ASSIGNMENT:
Lines before the one containing "Query: wooden tabletop" are left out; copy that line and every later line through the end of the data exactly.

DATASET RECORDS:
-*-

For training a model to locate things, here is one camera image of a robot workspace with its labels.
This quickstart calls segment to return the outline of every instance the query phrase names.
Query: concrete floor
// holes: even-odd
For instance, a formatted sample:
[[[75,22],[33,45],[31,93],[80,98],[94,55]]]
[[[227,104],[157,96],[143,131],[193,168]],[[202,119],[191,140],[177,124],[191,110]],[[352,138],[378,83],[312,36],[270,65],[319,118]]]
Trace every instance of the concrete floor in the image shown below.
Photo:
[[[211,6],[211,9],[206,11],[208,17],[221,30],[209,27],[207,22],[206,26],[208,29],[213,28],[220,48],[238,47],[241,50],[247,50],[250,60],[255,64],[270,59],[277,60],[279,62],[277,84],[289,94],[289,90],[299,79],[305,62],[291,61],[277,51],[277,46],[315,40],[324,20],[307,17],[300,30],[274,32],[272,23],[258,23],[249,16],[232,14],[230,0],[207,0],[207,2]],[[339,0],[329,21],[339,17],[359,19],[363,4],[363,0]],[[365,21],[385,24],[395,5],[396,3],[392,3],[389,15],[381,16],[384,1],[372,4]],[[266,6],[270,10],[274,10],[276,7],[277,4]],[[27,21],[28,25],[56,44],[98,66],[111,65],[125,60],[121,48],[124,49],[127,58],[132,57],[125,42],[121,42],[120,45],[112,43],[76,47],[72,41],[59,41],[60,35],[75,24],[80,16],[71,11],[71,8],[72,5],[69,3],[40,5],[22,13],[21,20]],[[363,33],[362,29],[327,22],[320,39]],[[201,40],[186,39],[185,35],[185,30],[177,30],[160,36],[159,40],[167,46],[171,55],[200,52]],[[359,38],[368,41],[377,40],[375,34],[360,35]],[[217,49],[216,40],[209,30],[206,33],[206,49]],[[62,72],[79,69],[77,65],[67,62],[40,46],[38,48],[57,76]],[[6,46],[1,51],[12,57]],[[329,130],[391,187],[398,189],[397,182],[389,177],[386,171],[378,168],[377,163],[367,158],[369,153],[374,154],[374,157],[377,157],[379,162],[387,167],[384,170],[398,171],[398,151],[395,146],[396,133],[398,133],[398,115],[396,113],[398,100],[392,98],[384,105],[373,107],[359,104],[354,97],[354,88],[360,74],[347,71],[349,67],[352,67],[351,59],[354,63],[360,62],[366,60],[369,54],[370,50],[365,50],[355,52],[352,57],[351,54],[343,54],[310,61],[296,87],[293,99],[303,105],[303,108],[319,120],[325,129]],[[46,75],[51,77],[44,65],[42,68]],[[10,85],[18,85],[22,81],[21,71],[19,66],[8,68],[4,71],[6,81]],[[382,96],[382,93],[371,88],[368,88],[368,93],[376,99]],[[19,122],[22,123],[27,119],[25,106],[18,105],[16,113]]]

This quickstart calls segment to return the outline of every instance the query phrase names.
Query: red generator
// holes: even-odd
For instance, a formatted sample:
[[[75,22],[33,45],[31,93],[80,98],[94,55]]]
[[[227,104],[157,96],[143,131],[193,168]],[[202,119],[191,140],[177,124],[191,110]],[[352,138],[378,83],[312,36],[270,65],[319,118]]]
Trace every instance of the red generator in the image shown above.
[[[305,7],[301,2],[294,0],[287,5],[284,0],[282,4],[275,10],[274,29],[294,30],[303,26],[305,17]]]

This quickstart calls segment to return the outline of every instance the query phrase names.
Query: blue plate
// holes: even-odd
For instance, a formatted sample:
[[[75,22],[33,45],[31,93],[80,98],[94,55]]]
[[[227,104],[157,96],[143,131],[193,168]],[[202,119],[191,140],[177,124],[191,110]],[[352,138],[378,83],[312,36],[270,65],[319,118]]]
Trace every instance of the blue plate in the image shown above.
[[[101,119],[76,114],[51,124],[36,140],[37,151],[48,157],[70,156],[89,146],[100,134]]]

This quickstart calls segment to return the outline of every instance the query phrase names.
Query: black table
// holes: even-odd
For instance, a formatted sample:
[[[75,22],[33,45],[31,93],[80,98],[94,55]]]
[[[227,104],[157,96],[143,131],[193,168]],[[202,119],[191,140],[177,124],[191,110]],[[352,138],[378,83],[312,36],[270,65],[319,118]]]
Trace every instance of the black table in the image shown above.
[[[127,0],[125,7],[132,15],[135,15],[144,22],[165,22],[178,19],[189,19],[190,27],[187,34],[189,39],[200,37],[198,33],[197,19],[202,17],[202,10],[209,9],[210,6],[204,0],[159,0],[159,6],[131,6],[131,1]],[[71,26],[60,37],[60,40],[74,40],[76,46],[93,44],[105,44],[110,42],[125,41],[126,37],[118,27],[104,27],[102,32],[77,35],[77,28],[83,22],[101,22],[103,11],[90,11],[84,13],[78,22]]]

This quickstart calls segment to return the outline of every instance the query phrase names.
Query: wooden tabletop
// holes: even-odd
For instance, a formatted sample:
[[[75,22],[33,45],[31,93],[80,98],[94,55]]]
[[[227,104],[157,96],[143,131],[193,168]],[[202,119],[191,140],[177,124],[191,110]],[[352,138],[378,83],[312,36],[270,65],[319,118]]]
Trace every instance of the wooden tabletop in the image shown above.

-*-

PROBLEM SOLUTION:
Query: wooden tabletop
// holes: even-odd
For instance, a formatted sample:
[[[75,22],[33,45],[31,93],[80,98],[94,55]]]
[[[227,104],[157,96],[143,131],[193,168]],[[202,119],[191,140],[177,124],[191,110]],[[352,138],[378,83],[312,36],[270,65],[319,118]]]
Trace every instance of the wooden tabletop in the image shown above.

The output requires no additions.